• [BRIEF]:
Among the entries below, only the lines from the one with "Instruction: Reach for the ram" through the one with "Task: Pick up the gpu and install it" are wanted, reproduced exactly. Pictures are not wanted.

• [Saved data entries]:
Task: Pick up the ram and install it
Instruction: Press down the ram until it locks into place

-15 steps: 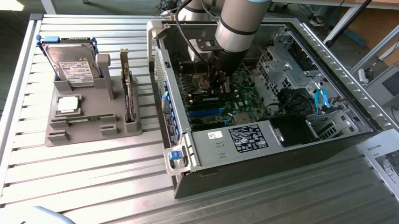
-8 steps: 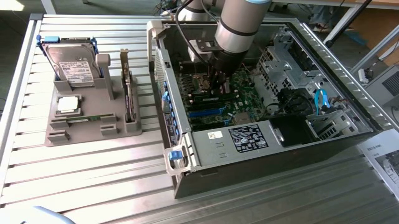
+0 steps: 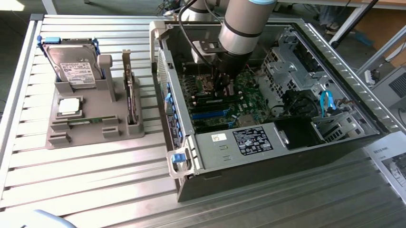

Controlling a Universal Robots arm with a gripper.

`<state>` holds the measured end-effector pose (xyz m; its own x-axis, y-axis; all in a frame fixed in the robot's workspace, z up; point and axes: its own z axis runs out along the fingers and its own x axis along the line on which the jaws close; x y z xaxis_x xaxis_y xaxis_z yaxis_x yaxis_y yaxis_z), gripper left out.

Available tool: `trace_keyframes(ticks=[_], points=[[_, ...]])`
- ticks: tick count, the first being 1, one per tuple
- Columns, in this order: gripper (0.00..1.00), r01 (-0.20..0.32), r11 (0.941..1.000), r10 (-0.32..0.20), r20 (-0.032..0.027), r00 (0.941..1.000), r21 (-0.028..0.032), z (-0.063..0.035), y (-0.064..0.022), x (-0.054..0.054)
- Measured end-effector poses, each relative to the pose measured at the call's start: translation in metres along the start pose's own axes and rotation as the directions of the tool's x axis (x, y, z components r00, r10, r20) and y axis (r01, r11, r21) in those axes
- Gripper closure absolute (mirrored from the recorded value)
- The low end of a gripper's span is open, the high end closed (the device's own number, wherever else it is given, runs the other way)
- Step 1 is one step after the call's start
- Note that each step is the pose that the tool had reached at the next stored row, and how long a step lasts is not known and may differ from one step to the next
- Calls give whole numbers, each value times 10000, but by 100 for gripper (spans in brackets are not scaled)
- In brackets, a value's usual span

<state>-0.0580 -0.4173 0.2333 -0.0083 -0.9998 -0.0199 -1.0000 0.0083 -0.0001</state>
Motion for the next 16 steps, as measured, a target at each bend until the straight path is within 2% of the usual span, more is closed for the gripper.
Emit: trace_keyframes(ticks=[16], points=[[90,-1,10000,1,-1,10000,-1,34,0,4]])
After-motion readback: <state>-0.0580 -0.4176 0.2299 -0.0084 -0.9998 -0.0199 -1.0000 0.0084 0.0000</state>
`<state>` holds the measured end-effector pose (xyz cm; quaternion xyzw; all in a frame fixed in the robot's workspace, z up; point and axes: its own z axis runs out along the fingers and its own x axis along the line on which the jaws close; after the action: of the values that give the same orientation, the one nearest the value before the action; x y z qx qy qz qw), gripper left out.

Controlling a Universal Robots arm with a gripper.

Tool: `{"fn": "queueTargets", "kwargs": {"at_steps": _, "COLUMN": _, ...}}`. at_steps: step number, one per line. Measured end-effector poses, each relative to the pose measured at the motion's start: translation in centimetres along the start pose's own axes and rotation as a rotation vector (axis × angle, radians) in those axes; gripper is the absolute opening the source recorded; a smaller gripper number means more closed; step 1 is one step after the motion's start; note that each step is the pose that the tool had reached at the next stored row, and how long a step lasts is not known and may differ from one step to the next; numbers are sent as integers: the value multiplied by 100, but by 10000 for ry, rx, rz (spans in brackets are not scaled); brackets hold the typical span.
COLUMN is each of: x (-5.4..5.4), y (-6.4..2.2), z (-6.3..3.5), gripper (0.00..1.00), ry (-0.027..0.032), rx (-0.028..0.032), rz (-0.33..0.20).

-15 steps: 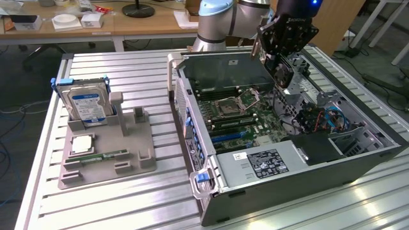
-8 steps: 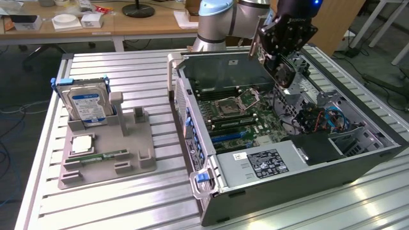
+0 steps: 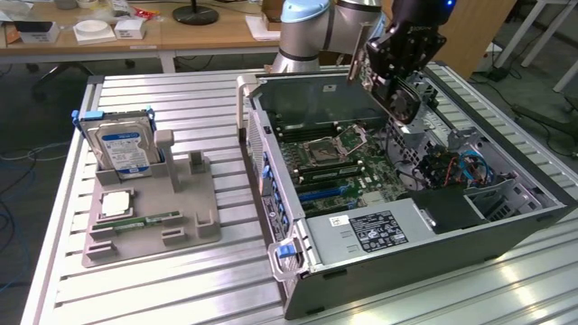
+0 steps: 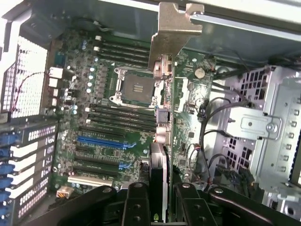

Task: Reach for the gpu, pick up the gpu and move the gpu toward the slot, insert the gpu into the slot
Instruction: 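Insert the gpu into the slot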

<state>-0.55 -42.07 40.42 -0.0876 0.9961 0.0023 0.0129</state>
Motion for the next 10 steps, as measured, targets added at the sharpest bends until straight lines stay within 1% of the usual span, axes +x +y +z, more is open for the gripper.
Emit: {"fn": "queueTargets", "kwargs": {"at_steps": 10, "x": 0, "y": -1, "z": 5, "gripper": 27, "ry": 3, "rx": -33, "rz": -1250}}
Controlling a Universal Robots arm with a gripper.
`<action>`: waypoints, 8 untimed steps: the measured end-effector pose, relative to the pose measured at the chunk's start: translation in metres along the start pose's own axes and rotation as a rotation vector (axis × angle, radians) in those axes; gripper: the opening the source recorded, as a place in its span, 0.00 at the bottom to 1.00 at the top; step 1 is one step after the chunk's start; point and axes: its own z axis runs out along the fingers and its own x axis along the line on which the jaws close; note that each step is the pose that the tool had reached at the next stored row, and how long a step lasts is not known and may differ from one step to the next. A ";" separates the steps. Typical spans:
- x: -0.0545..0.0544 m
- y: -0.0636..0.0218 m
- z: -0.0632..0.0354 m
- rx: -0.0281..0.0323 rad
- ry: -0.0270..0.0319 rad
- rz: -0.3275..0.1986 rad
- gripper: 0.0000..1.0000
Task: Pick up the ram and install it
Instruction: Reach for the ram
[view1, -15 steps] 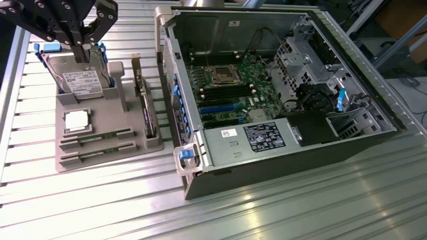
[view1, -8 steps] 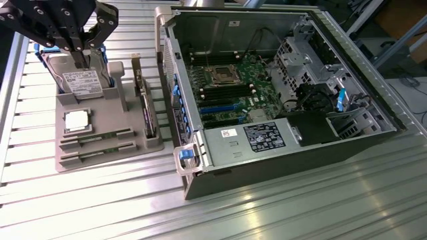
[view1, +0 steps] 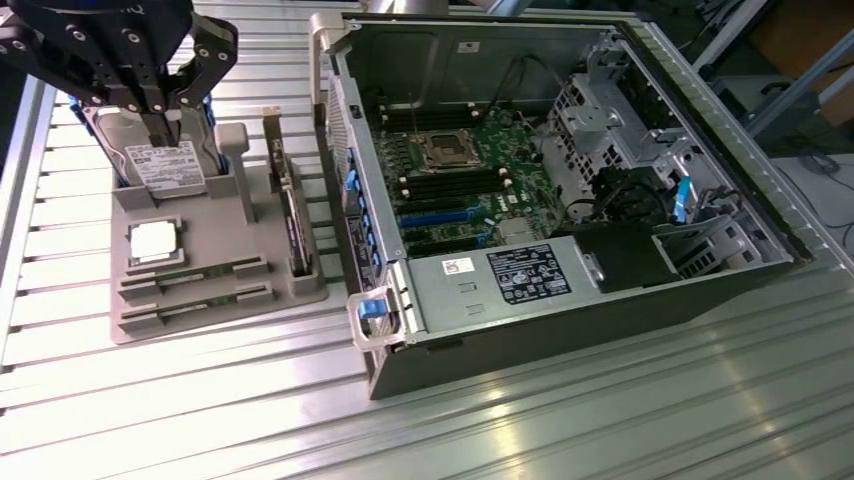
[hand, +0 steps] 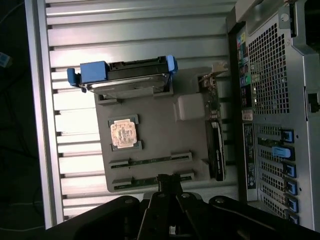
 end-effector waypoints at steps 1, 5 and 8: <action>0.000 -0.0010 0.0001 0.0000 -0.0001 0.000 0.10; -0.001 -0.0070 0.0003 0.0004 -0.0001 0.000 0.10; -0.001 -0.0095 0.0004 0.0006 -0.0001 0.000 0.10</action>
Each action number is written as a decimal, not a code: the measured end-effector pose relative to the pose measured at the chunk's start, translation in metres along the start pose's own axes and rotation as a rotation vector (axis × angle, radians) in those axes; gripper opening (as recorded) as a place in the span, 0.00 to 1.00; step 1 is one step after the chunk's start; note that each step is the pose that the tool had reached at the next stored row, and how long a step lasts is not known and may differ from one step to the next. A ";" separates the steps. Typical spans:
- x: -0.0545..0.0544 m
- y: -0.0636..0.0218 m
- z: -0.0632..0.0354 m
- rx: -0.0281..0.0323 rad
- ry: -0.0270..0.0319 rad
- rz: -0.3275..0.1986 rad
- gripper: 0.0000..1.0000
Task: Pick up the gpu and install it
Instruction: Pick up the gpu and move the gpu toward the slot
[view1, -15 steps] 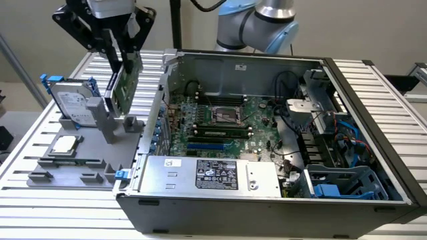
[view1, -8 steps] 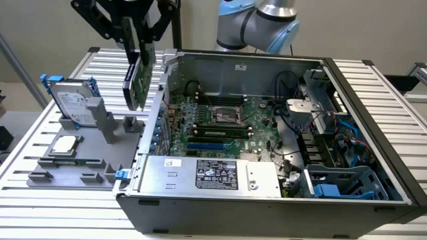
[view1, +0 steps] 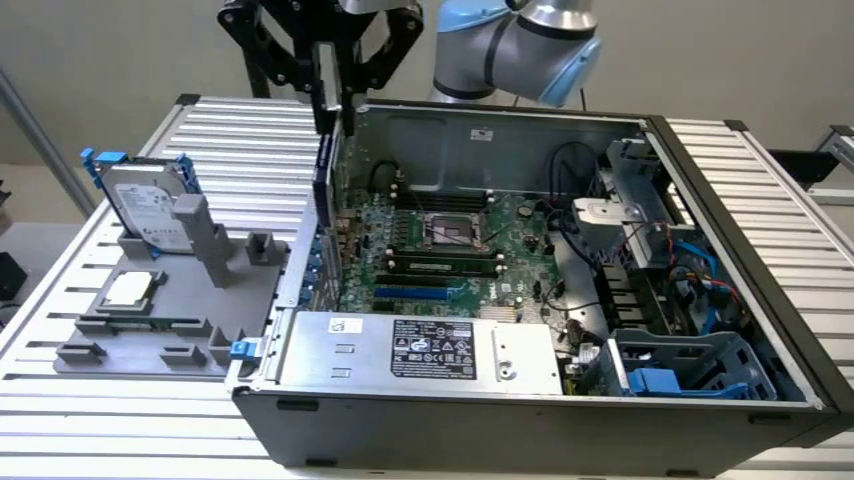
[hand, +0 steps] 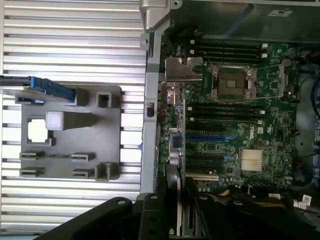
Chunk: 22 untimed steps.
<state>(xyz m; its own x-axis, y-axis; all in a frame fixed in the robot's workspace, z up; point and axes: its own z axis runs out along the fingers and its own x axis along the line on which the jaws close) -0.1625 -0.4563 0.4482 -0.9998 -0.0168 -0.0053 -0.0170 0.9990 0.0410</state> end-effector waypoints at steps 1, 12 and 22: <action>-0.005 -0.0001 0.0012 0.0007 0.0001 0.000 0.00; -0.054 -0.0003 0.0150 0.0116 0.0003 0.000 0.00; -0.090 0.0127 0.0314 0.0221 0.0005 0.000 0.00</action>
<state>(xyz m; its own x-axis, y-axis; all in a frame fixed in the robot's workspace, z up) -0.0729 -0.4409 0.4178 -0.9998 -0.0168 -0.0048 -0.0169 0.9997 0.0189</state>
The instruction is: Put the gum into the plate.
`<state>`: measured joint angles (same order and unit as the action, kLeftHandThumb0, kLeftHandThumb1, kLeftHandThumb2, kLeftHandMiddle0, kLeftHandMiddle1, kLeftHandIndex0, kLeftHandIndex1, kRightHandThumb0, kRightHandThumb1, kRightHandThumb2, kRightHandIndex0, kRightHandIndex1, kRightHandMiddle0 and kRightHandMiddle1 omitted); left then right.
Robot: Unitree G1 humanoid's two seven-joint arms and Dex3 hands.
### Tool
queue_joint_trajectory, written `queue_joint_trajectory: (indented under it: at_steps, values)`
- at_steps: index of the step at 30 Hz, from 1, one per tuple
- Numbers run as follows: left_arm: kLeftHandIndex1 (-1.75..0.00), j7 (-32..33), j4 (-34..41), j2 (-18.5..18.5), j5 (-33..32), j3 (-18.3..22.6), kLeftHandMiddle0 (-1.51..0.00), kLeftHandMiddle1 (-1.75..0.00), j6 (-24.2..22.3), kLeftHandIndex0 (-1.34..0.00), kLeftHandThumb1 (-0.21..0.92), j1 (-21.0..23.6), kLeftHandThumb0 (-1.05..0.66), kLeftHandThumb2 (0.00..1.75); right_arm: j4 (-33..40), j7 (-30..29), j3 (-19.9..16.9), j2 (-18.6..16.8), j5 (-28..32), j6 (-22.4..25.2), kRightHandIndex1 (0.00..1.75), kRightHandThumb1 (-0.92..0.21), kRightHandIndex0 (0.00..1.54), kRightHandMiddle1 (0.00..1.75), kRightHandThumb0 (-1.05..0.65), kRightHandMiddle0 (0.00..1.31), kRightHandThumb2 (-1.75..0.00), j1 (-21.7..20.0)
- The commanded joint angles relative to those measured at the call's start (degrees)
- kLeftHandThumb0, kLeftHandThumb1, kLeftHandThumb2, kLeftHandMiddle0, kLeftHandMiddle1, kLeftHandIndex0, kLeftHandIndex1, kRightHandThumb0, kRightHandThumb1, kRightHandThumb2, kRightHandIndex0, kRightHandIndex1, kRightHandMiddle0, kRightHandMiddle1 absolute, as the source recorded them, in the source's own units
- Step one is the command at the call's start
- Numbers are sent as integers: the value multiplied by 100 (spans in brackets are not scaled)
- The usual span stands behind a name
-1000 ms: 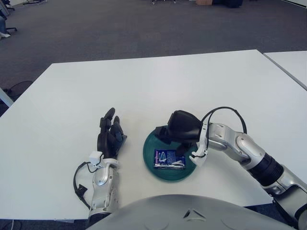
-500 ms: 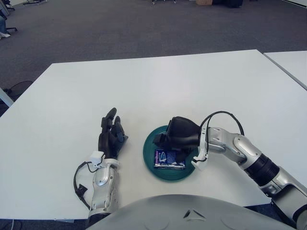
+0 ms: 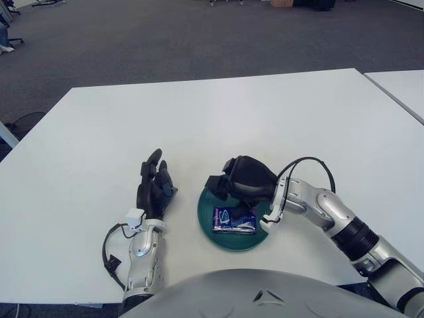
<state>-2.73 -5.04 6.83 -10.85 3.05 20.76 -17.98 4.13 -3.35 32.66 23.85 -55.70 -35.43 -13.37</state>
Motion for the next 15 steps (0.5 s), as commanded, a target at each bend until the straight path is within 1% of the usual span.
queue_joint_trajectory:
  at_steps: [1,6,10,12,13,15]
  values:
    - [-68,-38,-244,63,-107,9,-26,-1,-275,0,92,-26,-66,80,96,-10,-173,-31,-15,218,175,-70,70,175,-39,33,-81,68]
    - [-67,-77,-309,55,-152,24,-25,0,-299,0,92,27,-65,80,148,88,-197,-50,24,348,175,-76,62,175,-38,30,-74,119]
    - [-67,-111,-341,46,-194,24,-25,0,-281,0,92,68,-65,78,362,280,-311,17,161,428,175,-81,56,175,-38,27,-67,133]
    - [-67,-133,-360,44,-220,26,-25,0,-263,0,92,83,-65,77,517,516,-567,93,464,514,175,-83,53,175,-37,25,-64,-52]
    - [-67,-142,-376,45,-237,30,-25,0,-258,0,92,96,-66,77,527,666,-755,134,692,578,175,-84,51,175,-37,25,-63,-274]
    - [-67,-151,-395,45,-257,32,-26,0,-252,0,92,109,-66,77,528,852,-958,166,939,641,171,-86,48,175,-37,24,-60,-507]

• [SOLUTION TO THE EXERCISE]:
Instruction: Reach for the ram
[view1, -15 steps] 
[view1, -8 steps] 
[view1, +0 steps] 
[hand, +0 steps] 
 end-effector waypoints at steps 1, 5 and 8: <action>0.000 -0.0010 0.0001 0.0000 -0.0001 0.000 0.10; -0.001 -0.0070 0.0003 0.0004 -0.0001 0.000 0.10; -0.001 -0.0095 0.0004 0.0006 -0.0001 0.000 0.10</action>
Each action number is written as a decimal, not a code: the measured end-effector pose relative to the pose measured at the chunk's start, translation in metres along the start pose's own axes and rotation as a rotation vector (axis × angle, radians) in those axes; gripper opening (as recorded) as a place in the span, 0.00 to 1.00; step 1 is one step after the chunk's start; note that each step is the pose that the tool had reached at the next stored row, and how long a step lasts is not known and may differ from one step to the next. A ";" separates the steps. Typical spans:
- x: -0.0545..0.0544 m
- y: -0.0636..0.0218 m
- z: -0.0632..0.0354 m
- rx: -0.0281..0.0323 rad
- ry: -0.0270..0.0319 rad
- rz: -0.3275..0.1986 rad
- gripper: 0.0000..1.0000
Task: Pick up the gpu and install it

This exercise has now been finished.